Once I view the videos, I immediately recognize why I miss the things I miss. (Rarely is it due to me completely believing that my answer choice is so accurate, but rather that I don't translate complex conditions properly i.e. if A then B unless C or If and only If (anyone want to point out a good CC lesson to re-watch?), or it's due to the fact that I didn't focus on the right premise + conclusion tie-ins, or just didn't read an answer choice at all...)
Do you guys have any advice for someone like me?
Anyways, Thank you so much!
Comments
Where are you at in the course? Are you done with the core curriculum?
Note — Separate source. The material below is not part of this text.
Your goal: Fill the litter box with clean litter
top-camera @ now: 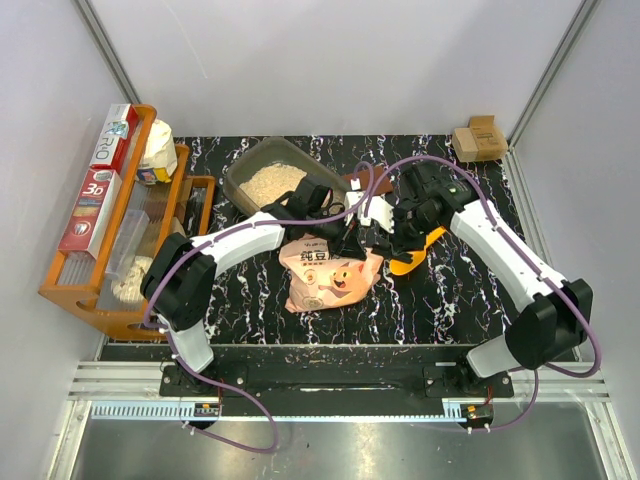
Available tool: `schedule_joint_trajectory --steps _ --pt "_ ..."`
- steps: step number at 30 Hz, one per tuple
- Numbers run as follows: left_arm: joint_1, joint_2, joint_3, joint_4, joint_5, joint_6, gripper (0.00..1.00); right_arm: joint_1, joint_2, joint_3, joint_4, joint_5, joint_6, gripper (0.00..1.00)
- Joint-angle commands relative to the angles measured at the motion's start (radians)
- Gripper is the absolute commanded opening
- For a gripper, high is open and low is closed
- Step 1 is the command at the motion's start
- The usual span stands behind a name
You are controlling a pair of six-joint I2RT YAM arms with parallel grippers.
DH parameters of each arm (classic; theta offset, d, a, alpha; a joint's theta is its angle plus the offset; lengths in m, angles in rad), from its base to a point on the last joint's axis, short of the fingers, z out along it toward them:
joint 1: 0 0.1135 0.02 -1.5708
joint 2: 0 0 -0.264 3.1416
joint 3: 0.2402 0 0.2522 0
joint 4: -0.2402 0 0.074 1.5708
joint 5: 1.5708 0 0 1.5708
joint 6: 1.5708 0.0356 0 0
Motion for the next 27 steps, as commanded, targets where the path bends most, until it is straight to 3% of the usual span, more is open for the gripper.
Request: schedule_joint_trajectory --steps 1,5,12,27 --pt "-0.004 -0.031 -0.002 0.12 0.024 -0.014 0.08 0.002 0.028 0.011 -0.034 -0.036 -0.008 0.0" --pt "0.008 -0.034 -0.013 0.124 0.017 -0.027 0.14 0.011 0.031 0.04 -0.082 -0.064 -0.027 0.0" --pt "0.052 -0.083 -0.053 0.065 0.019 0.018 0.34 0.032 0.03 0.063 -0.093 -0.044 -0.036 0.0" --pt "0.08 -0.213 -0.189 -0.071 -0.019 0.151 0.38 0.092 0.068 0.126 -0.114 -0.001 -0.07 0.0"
I noticed at the end of your post you said that for some of the questions you didn't read an answer choice at all. I'm not sure if you meant during blind review or just during the timed take. I just wanted to make sure you know that should never happen during BR. Not only should you read every answer choice, but for every question you should also be 100 percent certain WHY each of the wrong answer choices is wrong and WHY each right answer is right. This method works.
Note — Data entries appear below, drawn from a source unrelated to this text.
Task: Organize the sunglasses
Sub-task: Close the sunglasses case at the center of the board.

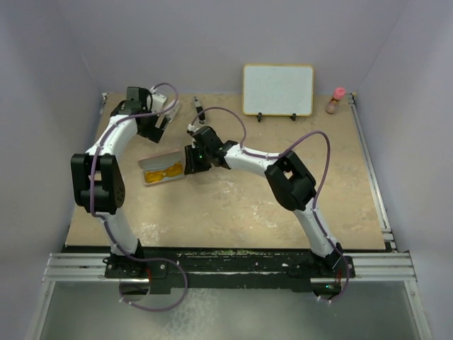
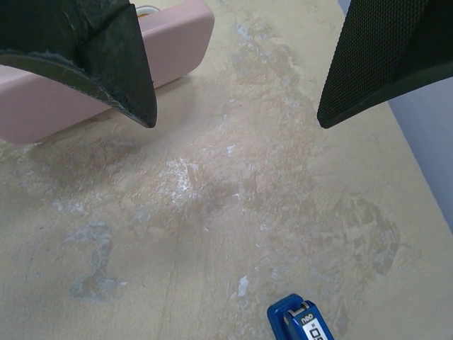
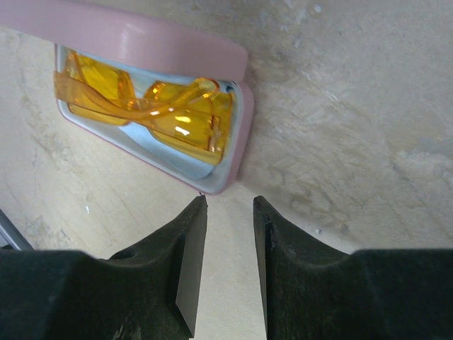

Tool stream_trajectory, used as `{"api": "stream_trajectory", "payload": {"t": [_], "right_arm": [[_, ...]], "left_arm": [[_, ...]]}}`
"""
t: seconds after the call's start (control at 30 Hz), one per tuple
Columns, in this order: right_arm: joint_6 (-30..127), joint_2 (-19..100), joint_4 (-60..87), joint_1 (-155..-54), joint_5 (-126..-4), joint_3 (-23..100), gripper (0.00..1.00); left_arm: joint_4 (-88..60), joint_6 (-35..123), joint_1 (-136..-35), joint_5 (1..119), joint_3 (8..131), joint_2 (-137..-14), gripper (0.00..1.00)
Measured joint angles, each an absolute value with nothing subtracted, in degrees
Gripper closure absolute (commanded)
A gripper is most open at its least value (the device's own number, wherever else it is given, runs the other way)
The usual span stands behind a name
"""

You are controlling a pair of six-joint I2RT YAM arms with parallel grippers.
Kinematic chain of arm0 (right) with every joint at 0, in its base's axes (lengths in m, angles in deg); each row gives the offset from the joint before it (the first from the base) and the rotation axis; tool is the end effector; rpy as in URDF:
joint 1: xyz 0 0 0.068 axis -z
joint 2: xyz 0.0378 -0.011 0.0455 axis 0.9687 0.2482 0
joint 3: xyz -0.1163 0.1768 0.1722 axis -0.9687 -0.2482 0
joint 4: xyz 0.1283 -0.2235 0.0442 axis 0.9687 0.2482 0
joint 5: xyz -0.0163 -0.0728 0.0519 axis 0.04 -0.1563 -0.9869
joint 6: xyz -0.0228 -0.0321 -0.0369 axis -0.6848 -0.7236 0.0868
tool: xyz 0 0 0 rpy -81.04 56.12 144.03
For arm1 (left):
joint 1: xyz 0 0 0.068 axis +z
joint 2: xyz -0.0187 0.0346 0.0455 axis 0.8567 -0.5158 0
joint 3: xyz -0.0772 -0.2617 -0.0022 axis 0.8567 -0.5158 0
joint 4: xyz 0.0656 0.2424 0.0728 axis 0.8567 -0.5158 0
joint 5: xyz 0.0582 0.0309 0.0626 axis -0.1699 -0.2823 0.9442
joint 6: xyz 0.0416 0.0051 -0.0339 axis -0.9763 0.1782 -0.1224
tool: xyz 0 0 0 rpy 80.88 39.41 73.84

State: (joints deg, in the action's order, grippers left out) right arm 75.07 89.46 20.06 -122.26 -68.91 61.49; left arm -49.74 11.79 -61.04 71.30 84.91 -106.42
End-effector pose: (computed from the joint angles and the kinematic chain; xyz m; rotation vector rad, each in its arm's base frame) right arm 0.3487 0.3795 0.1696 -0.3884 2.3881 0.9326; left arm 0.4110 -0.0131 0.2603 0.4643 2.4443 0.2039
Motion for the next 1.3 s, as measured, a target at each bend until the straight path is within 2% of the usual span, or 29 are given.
{"api": "stream_trajectory", "payload": {"t": [0.2, 0.33, 0.7, 1.1, 1.3], "right_arm": [[75.11, 91.69, 20.15, -122.77, -68.80, 65.36, 0.63], [75.15, 93.46, 21.37, -122.83, -68.41, 67.64, 0.67], [75.02, 93.70, 22.53, -122.85, -67.49, 67.72, 0.76], [74.80, 94.70, 22.55, -122.87, -68.41, 68.12, 0.80], [74.63, 95.31, 22.53, -122.87, -68.96, 68.84, 0.99]], "left_arm": [[-49.85, 11.79, -61.43, 71.63, 84.56, -107.57, 0.02], [-49.80, 11.79, -62.00, 71.65, 83.79, -107.57, 0.02], [-50.09, 11.94, -62.90, 71.65, 82.85, -107.57, 0.02], [-50.11, 12.25, -64.34, 71.65, 82.83, -107.57, 0.02], [-50.24, 12.36, -64.34, 71.28, 82.83, -108.01, 0.02]]}}
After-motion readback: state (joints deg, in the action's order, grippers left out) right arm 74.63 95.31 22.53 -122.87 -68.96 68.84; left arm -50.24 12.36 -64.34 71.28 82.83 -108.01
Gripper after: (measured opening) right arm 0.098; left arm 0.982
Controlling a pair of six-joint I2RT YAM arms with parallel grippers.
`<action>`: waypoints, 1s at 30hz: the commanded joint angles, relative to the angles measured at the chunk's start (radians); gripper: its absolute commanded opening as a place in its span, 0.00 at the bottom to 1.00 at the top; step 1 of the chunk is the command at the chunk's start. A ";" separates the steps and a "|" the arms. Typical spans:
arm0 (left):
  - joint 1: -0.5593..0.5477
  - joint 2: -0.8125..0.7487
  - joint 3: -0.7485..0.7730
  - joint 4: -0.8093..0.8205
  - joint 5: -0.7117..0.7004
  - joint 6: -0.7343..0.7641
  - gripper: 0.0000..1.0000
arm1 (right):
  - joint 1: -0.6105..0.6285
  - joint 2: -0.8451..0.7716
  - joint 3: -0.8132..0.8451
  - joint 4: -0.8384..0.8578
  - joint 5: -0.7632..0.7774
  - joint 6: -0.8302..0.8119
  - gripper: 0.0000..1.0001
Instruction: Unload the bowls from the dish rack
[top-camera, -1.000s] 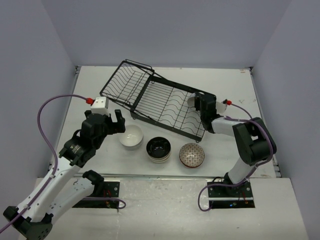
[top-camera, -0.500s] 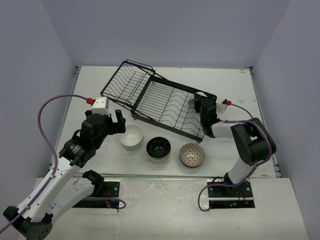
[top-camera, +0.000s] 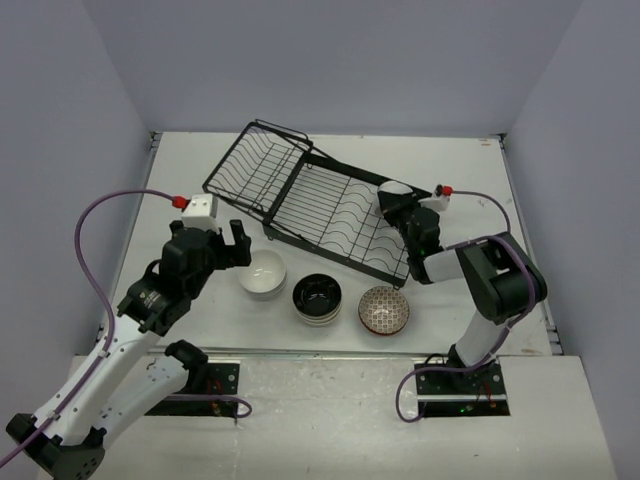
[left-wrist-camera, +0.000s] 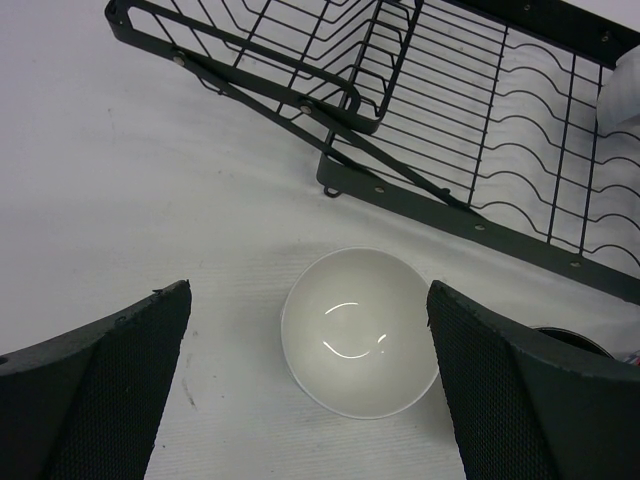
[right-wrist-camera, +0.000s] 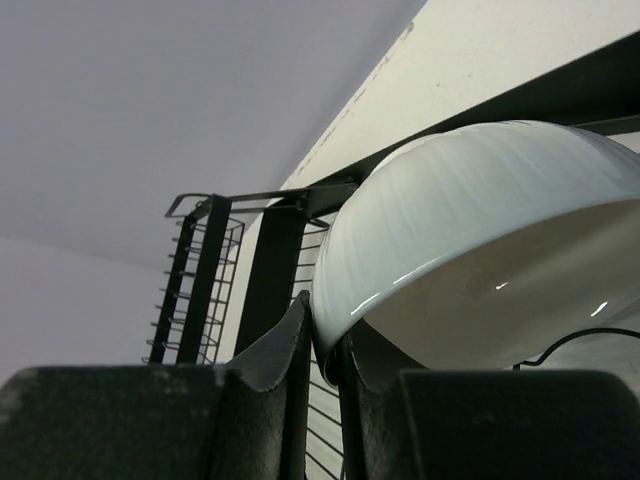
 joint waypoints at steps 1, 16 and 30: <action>0.010 -0.012 -0.005 0.041 0.004 0.037 1.00 | -0.020 -0.012 0.041 0.174 -0.147 -0.178 0.00; 0.018 -0.013 -0.004 0.040 -0.002 0.034 1.00 | -0.078 -0.031 0.058 0.173 -0.460 -0.230 0.00; 0.047 -0.032 0.019 0.005 -0.114 -0.015 1.00 | -0.094 -0.066 0.102 0.168 -0.722 -0.100 0.00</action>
When I finished the CC I decided to re-watch the videos about how to BR as a refresher. At first I kind of thought it would be a waste of time because I already "knew" how to BR. I was wrong. There is definitely a right and wrong way to do it. There are 9 short videos in a row. Totally worth it.
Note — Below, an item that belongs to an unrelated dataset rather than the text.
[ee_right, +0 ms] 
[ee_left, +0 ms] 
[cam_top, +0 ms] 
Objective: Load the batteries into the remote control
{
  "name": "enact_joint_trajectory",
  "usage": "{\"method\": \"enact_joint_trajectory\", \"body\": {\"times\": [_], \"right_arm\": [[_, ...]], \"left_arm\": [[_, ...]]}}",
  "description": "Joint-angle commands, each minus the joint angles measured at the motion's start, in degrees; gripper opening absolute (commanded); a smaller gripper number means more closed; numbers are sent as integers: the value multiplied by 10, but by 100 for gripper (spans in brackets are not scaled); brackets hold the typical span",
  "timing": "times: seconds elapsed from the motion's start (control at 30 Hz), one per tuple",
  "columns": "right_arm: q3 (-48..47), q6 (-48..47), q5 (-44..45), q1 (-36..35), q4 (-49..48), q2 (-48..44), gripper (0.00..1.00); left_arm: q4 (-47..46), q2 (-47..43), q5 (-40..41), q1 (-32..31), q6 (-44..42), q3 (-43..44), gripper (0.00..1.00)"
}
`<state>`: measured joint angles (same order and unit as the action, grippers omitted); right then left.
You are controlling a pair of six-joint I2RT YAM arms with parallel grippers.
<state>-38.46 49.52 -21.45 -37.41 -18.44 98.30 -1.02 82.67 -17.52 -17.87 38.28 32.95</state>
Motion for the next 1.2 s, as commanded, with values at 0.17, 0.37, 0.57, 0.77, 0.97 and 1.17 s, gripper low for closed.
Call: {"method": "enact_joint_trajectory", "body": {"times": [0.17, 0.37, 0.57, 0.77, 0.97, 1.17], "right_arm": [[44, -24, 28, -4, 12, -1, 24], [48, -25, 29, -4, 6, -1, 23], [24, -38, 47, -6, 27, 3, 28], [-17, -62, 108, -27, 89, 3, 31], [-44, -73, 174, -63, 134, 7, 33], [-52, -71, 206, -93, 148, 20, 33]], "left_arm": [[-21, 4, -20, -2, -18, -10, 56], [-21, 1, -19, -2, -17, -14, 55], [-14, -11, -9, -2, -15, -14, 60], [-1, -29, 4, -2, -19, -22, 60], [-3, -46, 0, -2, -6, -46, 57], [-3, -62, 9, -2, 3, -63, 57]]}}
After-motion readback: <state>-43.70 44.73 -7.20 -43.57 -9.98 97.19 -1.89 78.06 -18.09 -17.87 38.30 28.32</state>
https://7sage.com/lesson/the-blind-review-is-a-habit/
I hope this helps!
This is the lesson for "If and only If"
https://7sage.com/lesson/advanced-bi-conditionals/
For "if A then B unless C "
https://7sage.com/lesson/mastery-embedded-conditional/
Agreed with @buckmartin
You might not be reviewing the right way. And do not hesitate to go back to the curriculum.
So, generally, once you are done BR-ing you should be super confident that the answer choice you chose was 100% the right answer and the other four answer choices are 100% incorrect. You should be willing to fight [using your reasoning] for that choice. That's why it's great to be a part of a BR group or have study partners because you have someone to actually talk your reasoning out to. Of course it's okay to get answers wrong even during BR but what matters more than your timed and BR score is how you adjust for the next PT after. One step is to drill your weaknesses and you've done a great job by identifying that complex conditionals are something that you're weak at. @Vibrio provided you with the relevant lessons for working on that. The second is to work on more fundamental aspects that aren't as clear cut to drill. These are things like how support functions in each argument, cookie-cutter review. For these, you really need to work on identifying why you're not identifying the structure properly. It might be an issue of grammar or because you need to brush up on identifying gaps in arguments. Finally, you need to make sure you are BR-ing thoroughly. BR is where the bulk of your learning happens and its where you identify the gaps that you need to address and fix during drills.
Hey guys, thanks alot for the great advice y'all!!
Hey guys!! thank for you the advice,
Apparently, I was simply not BR'ing the proper way and would get tired through BRing some of the questions/outright lazy to not reason my way through.
Found out my weakness was learning how to fixing illegal conditional statements.
Just posting this as an advice for any future forum users!!